Praying and Meditating

So in a split second I went from a sunfilled autumn day playing in the woods with my kids and their friends to a nightmare that walked me along the edge of life and death; a freak moment that pulled my eldest son out of a tree that he was climbing and onto a a big rock that was sticking out of the grass.

That was 3 months ago and after an ambulance, A&E, Intensive care, Neurosurgery, Wellington Hospital Childrens ward and 2 and a half months of home healing time he is back at school and I am full of love, gratitude and relief. I let go of my work, my plans and my agenda completely and was fully present and available to my children. We are really so very fortunate that he will make a full recovery and also that many beautiful gifts have arisen during this time around connection, creativity and resting.

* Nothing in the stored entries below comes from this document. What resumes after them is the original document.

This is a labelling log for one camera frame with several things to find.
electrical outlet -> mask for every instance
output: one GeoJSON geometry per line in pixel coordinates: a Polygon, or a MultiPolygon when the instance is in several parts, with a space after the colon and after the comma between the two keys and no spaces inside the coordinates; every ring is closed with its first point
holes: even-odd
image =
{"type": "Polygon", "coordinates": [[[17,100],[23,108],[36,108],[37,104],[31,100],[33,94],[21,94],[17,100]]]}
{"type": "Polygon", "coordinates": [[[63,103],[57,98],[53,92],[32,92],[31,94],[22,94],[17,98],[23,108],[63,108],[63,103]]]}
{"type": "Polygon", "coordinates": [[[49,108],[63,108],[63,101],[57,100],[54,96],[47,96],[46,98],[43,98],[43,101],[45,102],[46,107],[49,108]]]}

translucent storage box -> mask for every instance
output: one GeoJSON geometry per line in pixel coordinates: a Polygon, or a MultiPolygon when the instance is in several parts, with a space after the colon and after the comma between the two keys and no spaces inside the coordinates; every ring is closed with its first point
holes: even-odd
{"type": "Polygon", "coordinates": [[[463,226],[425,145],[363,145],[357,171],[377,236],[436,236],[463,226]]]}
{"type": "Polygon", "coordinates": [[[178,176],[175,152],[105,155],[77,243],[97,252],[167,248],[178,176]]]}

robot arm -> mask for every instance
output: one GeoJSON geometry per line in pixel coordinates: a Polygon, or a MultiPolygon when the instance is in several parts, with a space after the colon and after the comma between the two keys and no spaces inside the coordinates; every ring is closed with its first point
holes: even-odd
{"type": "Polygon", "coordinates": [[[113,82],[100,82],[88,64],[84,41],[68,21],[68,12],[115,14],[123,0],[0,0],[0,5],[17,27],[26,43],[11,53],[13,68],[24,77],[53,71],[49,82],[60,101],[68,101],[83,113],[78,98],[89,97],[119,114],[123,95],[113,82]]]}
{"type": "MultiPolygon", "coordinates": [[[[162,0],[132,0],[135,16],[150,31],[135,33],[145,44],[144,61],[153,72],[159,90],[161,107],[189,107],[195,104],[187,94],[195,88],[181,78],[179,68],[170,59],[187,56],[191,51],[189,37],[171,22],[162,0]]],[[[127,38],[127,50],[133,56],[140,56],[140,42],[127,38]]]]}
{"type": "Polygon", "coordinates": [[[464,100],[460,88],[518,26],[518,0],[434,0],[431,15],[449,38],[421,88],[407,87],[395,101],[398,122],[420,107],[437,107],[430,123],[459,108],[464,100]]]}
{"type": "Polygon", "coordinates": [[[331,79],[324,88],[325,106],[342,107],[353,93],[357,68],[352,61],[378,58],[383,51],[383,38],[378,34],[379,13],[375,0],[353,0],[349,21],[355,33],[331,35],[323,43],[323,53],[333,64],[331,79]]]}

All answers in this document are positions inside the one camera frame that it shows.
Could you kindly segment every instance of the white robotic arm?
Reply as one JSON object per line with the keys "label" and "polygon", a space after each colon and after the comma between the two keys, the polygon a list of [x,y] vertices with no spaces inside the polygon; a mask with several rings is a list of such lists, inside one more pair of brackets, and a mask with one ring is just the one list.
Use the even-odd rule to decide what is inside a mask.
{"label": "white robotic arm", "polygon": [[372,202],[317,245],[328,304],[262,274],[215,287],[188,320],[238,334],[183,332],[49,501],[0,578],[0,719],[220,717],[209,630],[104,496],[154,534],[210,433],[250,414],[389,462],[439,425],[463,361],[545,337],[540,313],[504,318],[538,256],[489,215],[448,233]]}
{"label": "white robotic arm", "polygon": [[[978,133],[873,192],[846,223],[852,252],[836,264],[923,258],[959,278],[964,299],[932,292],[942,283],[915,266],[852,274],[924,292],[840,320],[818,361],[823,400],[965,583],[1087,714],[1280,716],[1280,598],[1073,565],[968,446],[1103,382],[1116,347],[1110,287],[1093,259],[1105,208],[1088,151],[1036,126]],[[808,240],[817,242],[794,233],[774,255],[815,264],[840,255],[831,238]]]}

Poems have arrived from this space and here is one that came to me out of this experience.

 

Praying and Meditating

I’d never prayed before
the day
I landed on the roof
of a city hospital
in a helicopter
with my son in a fragile cocoon,
life force pulsing
through a monitor.

And in the waiting time,
as they put his eggshell
of a head
back together again,
I got down
on my knees,
and put my heart
into the hands
of something bigger.

And Love began to flow
with kindness and
hope seeping through
the device
held in my hand;
A beacon
locating my life raft
in the storm and
I held on.

And my boy gasped and awoke
with the rage and fight
of a soul that is not
yet done in this world.
Back online
eye by eye,
ear by ear,
limb by limb.

And his whole system now
animating with disbelief,
bouncing back so fast
and strong
away from
the monitors,
the tubes,
the fluorescent corridors
until we landed back home again

with a bump.

And now I sit meditating
with the residue
of human fragility
in one hand
and resilience
in the other
and they meet together
in front of my heart
in Oneness.

And as they touch
I feel the difference
between
praying and
meditating.

One is for speaking
out to God,
and the other is for listening
in to God.

 by Sam Loe

2 Comments

  1. So beautiful, thank you for sharing and inviting us to feel our own tenderness, and our own resilience, as we let go and are held by Grace.